Otra dificultad: las autoridades podrían caer en la tentación de hacer un uso abusivo de esos métodos. Imaginemos que la policía arresta a una persona sospechosa de haber robado algo. Si durante la prueba el agente muestra el objeto en cuestión al sospechoso, éste parecerá culpable. “Por eso nunca se podría confiar esta tarea a los agentes de policía, insiste Palmer. Las pruebas deben estar a cargo de unidades independientes”.
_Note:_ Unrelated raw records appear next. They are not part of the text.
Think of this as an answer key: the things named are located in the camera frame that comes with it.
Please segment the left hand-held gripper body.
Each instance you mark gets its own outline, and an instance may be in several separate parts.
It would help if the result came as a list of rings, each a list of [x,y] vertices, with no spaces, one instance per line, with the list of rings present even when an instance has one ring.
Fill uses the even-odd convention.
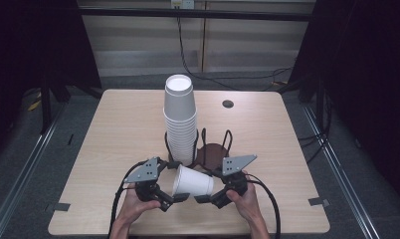
[[[140,162],[124,178],[124,183],[134,183],[137,197],[144,202],[157,200],[164,202],[169,196],[157,184],[160,172],[167,166],[167,162],[160,157],[152,157]]]

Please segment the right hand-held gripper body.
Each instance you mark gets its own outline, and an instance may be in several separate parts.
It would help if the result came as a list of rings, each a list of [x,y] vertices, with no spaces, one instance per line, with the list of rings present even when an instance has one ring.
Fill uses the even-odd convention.
[[[222,181],[225,188],[243,195],[248,189],[247,178],[243,169],[256,158],[255,154],[224,157],[222,160]]]

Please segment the dark brown wire cup holder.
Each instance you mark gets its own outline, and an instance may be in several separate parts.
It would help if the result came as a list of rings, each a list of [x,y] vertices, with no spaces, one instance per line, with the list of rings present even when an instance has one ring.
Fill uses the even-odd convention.
[[[173,164],[194,168],[196,166],[204,170],[217,170],[222,167],[222,160],[229,156],[233,136],[227,129],[222,143],[208,143],[206,141],[207,131],[195,130],[194,138],[176,145],[171,141],[168,132],[164,135],[168,160]]]

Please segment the single white paper cup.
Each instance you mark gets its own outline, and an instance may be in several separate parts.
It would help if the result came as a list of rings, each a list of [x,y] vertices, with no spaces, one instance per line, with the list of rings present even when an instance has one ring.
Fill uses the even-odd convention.
[[[191,196],[211,195],[213,178],[203,172],[180,165],[173,183],[173,194],[189,193]]]

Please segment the stack of white paper cups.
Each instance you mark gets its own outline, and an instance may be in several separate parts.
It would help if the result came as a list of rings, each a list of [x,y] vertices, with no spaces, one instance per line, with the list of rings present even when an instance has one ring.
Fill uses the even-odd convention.
[[[190,165],[195,158],[198,131],[197,108],[189,77],[173,75],[166,80],[163,114],[171,158]]]

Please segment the person's right hand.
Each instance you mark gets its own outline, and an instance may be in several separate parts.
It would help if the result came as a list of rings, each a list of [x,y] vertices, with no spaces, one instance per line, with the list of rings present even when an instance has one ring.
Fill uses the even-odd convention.
[[[255,186],[248,182],[248,189],[243,194],[240,195],[235,190],[229,189],[226,192],[227,197],[235,203],[239,214],[249,223],[257,223],[262,219],[262,214],[260,211],[259,202],[257,199],[257,194]]]

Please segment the person's left hand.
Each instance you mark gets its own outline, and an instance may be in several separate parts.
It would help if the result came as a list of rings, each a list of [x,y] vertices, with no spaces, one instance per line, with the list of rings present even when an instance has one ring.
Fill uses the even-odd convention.
[[[118,214],[118,218],[124,224],[132,224],[135,222],[145,211],[156,209],[160,207],[157,200],[141,201],[135,191],[135,184],[131,183],[126,188],[126,194]]]

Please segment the grey tape piece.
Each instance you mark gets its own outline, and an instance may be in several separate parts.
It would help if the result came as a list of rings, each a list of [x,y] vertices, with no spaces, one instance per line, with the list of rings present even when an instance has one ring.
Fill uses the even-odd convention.
[[[54,211],[65,211],[67,212],[70,208],[71,204],[70,203],[49,203],[45,210],[47,212],[54,212]]]
[[[308,200],[308,203],[310,206],[321,205],[322,207],[327,207],[328,205],[330,205],[330,203],[327,199],[323,199],[320,197],[310,198]]]

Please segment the black metal stand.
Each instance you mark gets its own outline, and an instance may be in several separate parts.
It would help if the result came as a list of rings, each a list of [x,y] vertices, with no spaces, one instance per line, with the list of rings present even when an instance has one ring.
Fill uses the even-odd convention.
[[[41,104],[42,104],[42,128],[44,134],[52,123],[51,99],[49,81],[44,77],[41,81]]]

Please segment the dark curtain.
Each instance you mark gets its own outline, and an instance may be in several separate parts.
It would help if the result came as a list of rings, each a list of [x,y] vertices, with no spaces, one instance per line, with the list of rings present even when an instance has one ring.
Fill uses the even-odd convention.
[[[315,0],[290,81],[324,87],[400,197],[400,0]]]
[[[100,88],[78,0],[0,0],[0,151],[24,93]]]

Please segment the metal floor rail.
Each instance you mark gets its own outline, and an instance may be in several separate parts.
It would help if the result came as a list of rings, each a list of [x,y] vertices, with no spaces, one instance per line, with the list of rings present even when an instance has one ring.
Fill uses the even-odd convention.
[[[340,163],[337,154],[331,146],[327,137],[323,134],[322,130],[317,126],[316,116],[311,107],[303,107],[304,114],[308,120],[308,123],[316,137],[319,148],[323,152],[336,181],[344,195],[355,220],[358,223],[365,239],[381,239],[375,224],[373,223],[370,215],[364,207],[362,201],[357,195],[354,187],[352,186],[349,177],[347,176],[342,164]]]
[[[27,187],[32,174],[34,173],[37,165],[39,164],[42,155],[46,147],[48,146],[51,138],[57,128],[58,121],[62,117],[66,106],[62,105],[54,119],[47,127],[46,131],[42,133],[27,158],[26,163],[24,164],[23,169],[18,174],[17,179],[9,190],[4,202],[0,206],[0,239],[7,227],[21,197],[24,193],[25,188]]]

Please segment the white wall power outlet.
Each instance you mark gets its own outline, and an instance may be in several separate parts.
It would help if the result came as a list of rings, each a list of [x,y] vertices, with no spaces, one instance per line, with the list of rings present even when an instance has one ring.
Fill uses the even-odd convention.
[[[194,10],[195,1],[194,0],[170,0],[172,9],[185,9]]]

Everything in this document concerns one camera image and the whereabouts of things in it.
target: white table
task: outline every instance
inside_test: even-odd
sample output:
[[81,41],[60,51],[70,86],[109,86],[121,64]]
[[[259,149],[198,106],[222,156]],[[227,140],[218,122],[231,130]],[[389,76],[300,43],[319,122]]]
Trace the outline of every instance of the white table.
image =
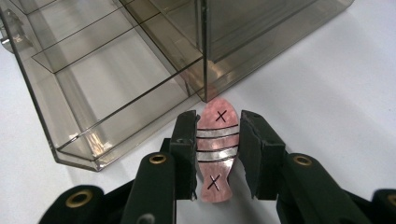
[[[0,62],[0,223],[36,223],[76,185],[119,187],[171,136],[174,121],[101,173],[57,164],[14,56],[0,48]],[[221,97],[263,115],[342,188],[365,199],[396,189],[396,2],[357,0]],[[252,201],[234,168],[229,202],[177,202],[177,223],[277,223],[275,203]]]

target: silver stripe
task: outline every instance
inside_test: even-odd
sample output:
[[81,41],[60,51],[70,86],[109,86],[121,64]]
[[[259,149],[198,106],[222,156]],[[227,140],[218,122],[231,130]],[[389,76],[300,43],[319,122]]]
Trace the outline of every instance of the silver stripe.
[[218,161],[236,155],[238,147],[230,147],[222,151],[197,152],[198,161]]
[[225,129],[218,129],[218,130],[197,130],[197,137],[213,138],[213,137],[227,136],[227,135],[236,134],[236,133],[239,133],[239,126],[234,126],[234,127],[225,128]]

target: clear acrylic container
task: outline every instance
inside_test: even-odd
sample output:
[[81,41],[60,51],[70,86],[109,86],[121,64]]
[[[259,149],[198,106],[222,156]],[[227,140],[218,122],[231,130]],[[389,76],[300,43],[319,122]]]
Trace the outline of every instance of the clear acrylic container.
[[2,44],[55,160],[100,171],[352,2],[0,0]]

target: pink fish-shaped toy
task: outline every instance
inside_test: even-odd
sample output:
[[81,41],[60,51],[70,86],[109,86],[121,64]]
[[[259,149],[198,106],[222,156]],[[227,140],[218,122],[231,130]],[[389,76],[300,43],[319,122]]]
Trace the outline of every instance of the pink fish-shaped toy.
[[233,106],[222,98],[209,102],[198,121],[197,160],[204,177],[204,202],[224,202],[233,196],[228,175],[238,151],[238,121]]
Resulta difícil determinar en qué medida los organismos gubernamentales utilizan ya estas tecnologías. El Pentágono, sede del Ministerio de Defensa estadounidense, ha apoyado las investigaciones relativas a la detección de mentiras mediante técnicas de vanguardia, en particular el uso del fMRI. Pero esas técnicas también están disponibles en el mercado. Por ejemplo, la empresa Brainwave Science, con sede en Massachusetts, declara en su sitio web que ha puesto a punto un sistema de pruebas P300 capaz de medir las ondas cerebrales para ayudar a los organismos encargados del orden público en ámbitos como la seguridad nacional, la lucha antiterrorista, la justicia penal y el control de la inmigración.

La complejidad y el refinamiento de las tecnologías de observación cerebral están en evolución, afirma James Giordano. En la actualidad, “ninguna tecnología cerebral resulta lo suficientemente fiable como para extraer de ella conclusiones jurídicas en materia de culpabilidad”, señala.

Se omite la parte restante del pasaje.